__YOUR GOAL__
The entries follow. Print each one exactly.

(Collected data)

::::::::

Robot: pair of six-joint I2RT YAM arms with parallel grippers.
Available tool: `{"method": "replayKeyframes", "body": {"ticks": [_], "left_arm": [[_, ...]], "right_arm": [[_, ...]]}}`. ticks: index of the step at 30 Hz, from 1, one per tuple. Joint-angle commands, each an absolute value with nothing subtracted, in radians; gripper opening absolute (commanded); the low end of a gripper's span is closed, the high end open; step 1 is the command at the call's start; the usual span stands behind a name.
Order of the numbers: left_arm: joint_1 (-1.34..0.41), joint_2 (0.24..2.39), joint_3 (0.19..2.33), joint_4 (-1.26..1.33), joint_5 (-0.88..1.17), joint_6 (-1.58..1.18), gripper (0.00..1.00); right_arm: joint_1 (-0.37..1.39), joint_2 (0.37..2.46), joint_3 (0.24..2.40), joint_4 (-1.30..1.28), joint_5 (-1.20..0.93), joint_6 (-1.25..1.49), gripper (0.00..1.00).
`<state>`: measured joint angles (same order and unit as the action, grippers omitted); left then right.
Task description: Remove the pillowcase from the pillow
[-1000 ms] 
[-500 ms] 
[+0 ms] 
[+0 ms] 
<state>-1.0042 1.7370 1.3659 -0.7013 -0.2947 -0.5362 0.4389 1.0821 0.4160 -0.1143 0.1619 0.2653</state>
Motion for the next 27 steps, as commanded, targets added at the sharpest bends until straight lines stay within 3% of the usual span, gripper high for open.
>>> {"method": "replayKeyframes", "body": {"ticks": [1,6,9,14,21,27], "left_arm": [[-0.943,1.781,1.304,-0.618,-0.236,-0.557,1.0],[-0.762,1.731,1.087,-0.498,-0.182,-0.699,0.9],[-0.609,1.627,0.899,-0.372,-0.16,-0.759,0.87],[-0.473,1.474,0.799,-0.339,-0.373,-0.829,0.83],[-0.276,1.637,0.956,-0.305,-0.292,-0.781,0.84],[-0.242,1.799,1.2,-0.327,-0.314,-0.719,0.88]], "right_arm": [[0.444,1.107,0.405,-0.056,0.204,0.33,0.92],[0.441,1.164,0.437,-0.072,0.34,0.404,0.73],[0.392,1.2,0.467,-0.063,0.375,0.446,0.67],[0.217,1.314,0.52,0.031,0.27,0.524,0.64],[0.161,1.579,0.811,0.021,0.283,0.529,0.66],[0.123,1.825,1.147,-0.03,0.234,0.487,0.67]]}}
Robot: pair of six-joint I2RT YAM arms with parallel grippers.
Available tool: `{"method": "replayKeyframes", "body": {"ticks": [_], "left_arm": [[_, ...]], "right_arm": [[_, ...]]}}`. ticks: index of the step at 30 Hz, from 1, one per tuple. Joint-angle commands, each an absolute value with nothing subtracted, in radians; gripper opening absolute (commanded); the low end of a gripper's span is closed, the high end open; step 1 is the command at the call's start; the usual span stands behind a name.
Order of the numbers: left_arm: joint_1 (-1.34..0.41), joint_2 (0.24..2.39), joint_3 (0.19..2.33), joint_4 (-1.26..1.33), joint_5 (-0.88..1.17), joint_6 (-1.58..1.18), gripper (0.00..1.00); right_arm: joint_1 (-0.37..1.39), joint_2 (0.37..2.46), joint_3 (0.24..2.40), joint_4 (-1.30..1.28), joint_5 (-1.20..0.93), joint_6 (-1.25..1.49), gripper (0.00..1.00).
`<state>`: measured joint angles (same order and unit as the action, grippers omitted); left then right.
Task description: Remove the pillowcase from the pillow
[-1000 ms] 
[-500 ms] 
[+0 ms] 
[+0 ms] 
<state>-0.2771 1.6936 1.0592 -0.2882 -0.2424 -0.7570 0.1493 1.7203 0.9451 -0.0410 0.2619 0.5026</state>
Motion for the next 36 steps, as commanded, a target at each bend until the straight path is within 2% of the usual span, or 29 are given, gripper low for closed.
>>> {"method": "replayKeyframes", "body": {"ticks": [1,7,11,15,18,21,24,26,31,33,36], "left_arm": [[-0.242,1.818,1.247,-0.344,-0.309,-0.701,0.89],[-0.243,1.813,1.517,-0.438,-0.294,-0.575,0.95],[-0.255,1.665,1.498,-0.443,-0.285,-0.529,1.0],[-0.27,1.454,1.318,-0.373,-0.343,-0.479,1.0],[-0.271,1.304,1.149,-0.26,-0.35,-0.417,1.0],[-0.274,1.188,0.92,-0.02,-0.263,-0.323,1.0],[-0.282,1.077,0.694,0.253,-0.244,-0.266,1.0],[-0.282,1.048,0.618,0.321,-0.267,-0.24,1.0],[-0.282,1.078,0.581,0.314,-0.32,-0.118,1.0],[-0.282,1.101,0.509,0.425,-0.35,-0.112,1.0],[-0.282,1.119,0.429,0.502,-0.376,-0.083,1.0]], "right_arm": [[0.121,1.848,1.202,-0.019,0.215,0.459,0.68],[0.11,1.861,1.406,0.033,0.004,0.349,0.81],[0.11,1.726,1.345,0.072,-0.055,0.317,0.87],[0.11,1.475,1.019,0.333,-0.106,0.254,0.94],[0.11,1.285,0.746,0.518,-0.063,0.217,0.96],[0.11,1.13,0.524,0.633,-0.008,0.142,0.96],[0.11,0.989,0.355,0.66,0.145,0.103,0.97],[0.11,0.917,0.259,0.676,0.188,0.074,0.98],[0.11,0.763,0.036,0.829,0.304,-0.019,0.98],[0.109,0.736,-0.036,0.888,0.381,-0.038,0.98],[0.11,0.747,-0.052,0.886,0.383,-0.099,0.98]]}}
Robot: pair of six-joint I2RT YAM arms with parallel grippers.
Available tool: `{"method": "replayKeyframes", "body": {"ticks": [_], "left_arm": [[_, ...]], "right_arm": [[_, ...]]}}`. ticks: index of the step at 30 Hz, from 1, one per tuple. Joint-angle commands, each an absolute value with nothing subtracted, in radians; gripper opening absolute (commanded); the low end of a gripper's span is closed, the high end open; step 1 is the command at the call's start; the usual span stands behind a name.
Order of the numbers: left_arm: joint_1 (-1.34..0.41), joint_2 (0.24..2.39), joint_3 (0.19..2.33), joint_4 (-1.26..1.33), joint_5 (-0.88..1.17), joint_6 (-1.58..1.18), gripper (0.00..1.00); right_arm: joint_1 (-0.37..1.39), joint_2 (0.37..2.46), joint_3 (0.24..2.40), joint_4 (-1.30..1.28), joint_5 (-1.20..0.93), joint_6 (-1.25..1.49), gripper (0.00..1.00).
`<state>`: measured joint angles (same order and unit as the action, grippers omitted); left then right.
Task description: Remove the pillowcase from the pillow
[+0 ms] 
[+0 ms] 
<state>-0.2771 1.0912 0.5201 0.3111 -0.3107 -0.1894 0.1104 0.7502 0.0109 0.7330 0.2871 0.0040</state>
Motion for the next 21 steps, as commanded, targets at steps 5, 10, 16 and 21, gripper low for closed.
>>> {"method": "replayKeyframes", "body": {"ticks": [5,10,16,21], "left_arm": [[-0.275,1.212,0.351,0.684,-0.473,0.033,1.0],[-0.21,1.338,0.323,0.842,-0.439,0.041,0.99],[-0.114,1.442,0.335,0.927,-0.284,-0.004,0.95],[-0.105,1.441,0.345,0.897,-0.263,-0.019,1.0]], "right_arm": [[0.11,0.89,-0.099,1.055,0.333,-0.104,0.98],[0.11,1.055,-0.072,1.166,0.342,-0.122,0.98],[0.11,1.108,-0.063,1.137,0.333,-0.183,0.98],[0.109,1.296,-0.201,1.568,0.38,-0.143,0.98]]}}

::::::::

__TASK RESPONSE__
Robot: pair of six-joint I2RT YAM arms with parallel grippers.
Available tool: `{"method": "replayKeyframes", "body": {"ticks": [_], "left_arm": [[_, ...]], "right_arm": [[_, ...]]}}`. ticks: index of the step at 30 Hz, from 1, one per tuple. Joint-angle commands, each an absolute value with nothing subtracted, in radians; gripper opening absolute (commanded); the low end of a gripper's span is closed, the high end open; step 1 is the command at the call's start; the usual span stands behind a name.
Order of the numbers: left_arm: joint_1 (-1.34..0.41), joint_2 (0.24..2.39), joint_3 (0.19..2.33), joint_4 (-1.26..1.33), joint_5 (-0.88..1.17), joint_6 (-1.58..1.18), gripper (0.00..1.00); right_arm: joint_1 (-0.37..1.39), joint_2 (0.37..2.46), joint_3 (0.24..2.40), joint_4 (-1.30..1.28), joint_5 (-1.20..0.93), joint_6 (-1.25..1.49), gripper (0.00..1.00).
`<state>`: measured joint angles (same order and unit as the action, grippers omitted); left then right.
Task description: Remove the pillowcase from the pillow
[-1000 ms] 
[-500 ms] 
[+0 ms] 
[+0 ms] 
<state>-1.0042 1.7370 1.3659 -0.7013 -0.2947 -0.5362 0.4389 1.0821 0.4160 -0.1143 0.1619 0.2653</state>
Motion for the next 27 steps, as commanded, targets added at the sharpest bends until straight lines stay within 3% of the usual span, gripper high for open.
>>> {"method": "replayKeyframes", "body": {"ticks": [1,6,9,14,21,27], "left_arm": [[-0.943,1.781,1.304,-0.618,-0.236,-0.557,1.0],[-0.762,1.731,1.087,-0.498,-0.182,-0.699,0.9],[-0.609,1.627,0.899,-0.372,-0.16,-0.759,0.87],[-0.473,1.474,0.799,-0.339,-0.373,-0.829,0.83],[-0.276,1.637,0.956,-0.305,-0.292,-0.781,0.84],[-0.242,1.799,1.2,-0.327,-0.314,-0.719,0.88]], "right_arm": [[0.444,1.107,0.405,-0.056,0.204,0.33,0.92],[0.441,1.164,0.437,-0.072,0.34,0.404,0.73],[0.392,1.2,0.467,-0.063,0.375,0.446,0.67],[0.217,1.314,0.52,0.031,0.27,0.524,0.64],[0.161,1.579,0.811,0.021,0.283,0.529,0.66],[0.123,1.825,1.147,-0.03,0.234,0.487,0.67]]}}
Robot: pair of six-joint I2RT YAM arms with parallel grippers.
Available tool: `{"method": "replayKeyframes", "body": {"ticks": [_], "left_arm": [[_, ...]], "right_arm": [[_, ...]]}}`. ticks: index of the step at 30 Hz, from 1, one per tuple. Joint-angle commands, each an absolute value with nothing subtracted, in radians; gripper opening absolute (commanded); the low end of a gripper's span is closed, the high end open; step 1 is the command at the call's start; the usual span stands behind a name.
Order of the numbers: left_arm: joint_1 (-1.34..0.41), joint_2 (0.24..2.39), joint_3 (0.19..2.33), joint_4 (-1.26..1.33), joint_5 (-0.88..1.17), joint_6 (-1.58..1.18), gripper (0.00..1.00); right_arm: joint_1 (-0.37..1.39), joint_2 (0.37..2.46), joint_3 (0.24..2.40), joint_4 (-1.30..1.28), joint_5 (-1.20..0.93), joint_6 (-1.25..1.49), gripper (0.00..1.00).
`<state>`: measured joint angles (same order and unit as the action, grippers omitted); left then right.
Task description: Remove the pillowcase from the pillow
[-1000 ms] 
[-500 ms] 
[+0 ms] 
[+0 ms] 
<state>-0.2771 1.6936 1.0592 -0.2882 -0.2424 -0.7570 0.1493 1.7203 0.9451 -0.0410 0.2619 0.5026</state>
Motion for the next 36 steps, as commanded, a target at each bend until the straight path is within 2% of the usual span, or 29 are given, gripper low for closed.
>>> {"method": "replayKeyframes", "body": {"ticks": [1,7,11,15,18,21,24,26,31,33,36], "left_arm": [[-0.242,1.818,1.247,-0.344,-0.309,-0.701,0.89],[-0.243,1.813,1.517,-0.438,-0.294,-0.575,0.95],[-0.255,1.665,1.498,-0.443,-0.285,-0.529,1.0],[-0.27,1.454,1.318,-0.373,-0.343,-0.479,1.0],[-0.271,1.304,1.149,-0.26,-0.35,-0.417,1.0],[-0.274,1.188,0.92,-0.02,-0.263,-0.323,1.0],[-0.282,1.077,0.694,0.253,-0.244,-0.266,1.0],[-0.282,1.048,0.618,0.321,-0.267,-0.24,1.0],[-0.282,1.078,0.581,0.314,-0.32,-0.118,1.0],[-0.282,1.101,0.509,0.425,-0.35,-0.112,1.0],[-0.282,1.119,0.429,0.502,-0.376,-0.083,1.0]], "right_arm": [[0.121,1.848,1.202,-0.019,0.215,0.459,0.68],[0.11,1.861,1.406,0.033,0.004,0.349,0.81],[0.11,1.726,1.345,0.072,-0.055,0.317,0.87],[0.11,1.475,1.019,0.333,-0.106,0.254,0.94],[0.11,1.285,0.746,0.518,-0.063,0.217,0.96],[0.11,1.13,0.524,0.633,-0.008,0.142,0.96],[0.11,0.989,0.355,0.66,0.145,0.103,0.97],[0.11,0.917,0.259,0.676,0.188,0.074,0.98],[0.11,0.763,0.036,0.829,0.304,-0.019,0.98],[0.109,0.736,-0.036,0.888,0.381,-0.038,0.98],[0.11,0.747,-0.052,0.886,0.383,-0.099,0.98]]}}
Robot: pair of six-joint I2RT YAM arms with parallel grippers.
Available tool: `{"method": "replayKeyframes", "body": {"ticks": [_], "left_arm": [[_, ...]], "right_arm": [[_, ...]]}}`. ticks: index of the step at 30 Hz, from 1, one per tuple. Joint-angle commands, each an absolute value with nothing subtracted, in radians; gripper opening absolute (commanded); the low end of a gripper's span is closed, the high end open; step 1 is the command at the call's start; the usual span stands behind a name.
Order of the numbers: left_arm: joint_1 (-1.34..0.41), joint_2 (0.24..2.39), joint_3 (0.19..2.33), joint_4 (-1.26..1.33), joint_5 (-0.88..1.17), joint_6 (-1.58..1.18), gripper (0.00..1.00); right_arm: joint_1 (-0.37..1.39), joint_2 (0.37..2.46), joint_3 (0.24..2.40), joint_4 (-1.30..1.28), joint_5 (-1.20..0.93), joint_6 (-1.25..1.49), gripper (0.00..1.00).
`<state>`: measured joint angles (same order and unit as the action, grippers omitted); left then right.
Task description: Remove the pillowcase from the pillow
[+0 ms] 
[+0 ms] 
<state>-0.2771 1.0912 0.5201 0.3111 -0.3107 -0.1894 0.1104 0.7502 0.0109 0.7330 0.2871 0.0040</state>
Motion for the next 21 steps, as commanded, targets at steps 5, 10, 16 and 21, gripper low for closed.
>>> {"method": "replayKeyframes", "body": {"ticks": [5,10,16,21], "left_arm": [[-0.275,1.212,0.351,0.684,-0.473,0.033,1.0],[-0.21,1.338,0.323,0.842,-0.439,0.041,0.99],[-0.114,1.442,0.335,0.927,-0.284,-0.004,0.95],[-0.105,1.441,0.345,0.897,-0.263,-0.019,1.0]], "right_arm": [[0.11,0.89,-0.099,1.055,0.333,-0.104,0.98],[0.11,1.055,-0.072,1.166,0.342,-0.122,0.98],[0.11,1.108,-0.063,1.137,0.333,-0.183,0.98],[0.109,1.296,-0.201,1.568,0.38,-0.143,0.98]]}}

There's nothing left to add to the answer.